Task objective ▸
Return the run of lines below that opens with the line containing "blue checked shirt: [38, 60] stays put" and closes with the line containing "right black gripper", keeping each one exact.

Input for this task ▸
- - - - - - -

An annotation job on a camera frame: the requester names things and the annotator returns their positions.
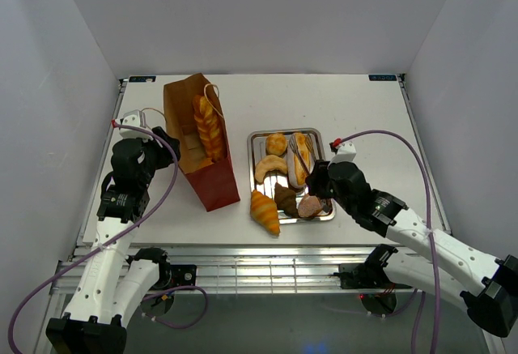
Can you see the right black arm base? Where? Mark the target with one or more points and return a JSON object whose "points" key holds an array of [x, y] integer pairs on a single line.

- - - - - - -

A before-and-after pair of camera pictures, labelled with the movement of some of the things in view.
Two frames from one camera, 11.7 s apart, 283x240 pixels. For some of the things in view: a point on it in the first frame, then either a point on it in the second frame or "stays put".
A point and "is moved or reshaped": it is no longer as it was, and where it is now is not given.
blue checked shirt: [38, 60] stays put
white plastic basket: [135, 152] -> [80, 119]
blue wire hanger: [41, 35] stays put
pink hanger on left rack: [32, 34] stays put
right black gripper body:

- - - - - - -

Worked solution ▸
blue checked shirt: [38, 60] stays put
white plastic basket: [135, 152] -> [80, 119]
blue wire hanger: [41, 35] stays put
pink hanger on left rack: [32, 34] stays put
right black gripper body:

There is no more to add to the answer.